You finish coding and QA for a new software version just under the wire, but the release is late because security has not reviewed the open source software and libraries included.

Your new database works perfectly in dev/test, but it does not work in production because of a port configuration, and you do not have permissions. Changes to production permissions all require security approval

Here Comes… Shadow IT

Shadow IT is a spy-movie name for a phenomenon that is either a frustrating necessity or a game of whack-a-mole, depending on your responsibilities.

If you’re an engineer creating the next best product, shadow IT is a necessity. 
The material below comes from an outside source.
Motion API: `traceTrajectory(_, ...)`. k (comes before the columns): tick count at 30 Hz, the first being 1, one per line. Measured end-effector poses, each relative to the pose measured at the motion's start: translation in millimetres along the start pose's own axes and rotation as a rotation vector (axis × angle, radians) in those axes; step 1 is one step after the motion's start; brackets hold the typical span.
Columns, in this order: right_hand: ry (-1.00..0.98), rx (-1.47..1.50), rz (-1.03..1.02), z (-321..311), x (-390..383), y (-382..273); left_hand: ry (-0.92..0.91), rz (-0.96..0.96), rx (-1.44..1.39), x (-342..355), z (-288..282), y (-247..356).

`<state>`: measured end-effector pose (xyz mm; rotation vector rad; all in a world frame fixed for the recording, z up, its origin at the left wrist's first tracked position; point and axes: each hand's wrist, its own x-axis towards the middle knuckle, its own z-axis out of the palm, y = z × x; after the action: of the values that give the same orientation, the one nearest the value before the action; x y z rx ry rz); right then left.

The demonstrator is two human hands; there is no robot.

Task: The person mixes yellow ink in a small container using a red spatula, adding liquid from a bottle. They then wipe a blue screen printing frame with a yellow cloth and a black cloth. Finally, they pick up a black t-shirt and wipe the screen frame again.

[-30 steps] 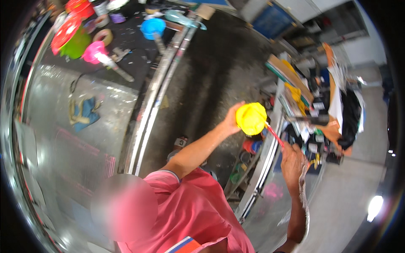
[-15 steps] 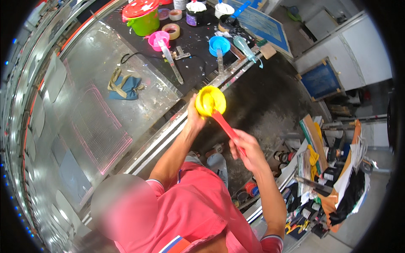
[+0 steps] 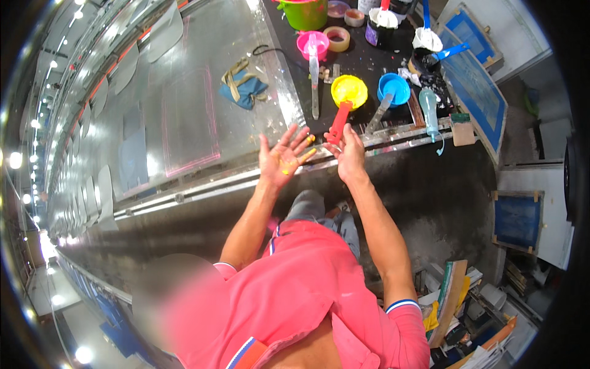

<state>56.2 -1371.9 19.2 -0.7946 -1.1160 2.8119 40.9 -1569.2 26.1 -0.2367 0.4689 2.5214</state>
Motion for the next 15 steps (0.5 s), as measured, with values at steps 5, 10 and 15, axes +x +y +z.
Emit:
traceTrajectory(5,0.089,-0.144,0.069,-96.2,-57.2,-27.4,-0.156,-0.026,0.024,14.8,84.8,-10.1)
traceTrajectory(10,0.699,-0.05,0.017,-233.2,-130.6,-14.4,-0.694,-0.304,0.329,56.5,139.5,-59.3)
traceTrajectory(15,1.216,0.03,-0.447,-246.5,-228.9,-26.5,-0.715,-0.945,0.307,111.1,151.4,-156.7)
Company-supplied information technology does not change fast enough to keep up with the market, let alone allow you to innovate. Despite that, your security team will come down hard on anyone who tries to go outside the allowed vendors and products. Data storage has to be squared away in encrypted, protected spaces, and you have to jump like a show pony to get access. And you have no flexibility in the tools you’re allowed to use, even if you could produce faster and better with other options.

So you stop playing by the rules, and you find tools and tech that work.

That is, until someone protests the cloud hosting bill, finds the wifi access point, or notices the unofficial software repository. Security takes away your tools or cuts off access. And then you are upset, your team feels attacked, and security is up in arms.

If you are on a security team, shadow IT is a game of whack-a-mole. Company-supplied information technology changes without review. You know they’re trying to enable innovation, but they’re negating all the IT compliance certifications that allow you to sell your services and products. You have to investigate, prove, and argue about policies and regulations just to stop people from storing client secrets in their personal cloud storage.

Whether you are a new hire in the Security Operations Center or the unlucky CISO who reports to the CTO, this is a familiar refrain.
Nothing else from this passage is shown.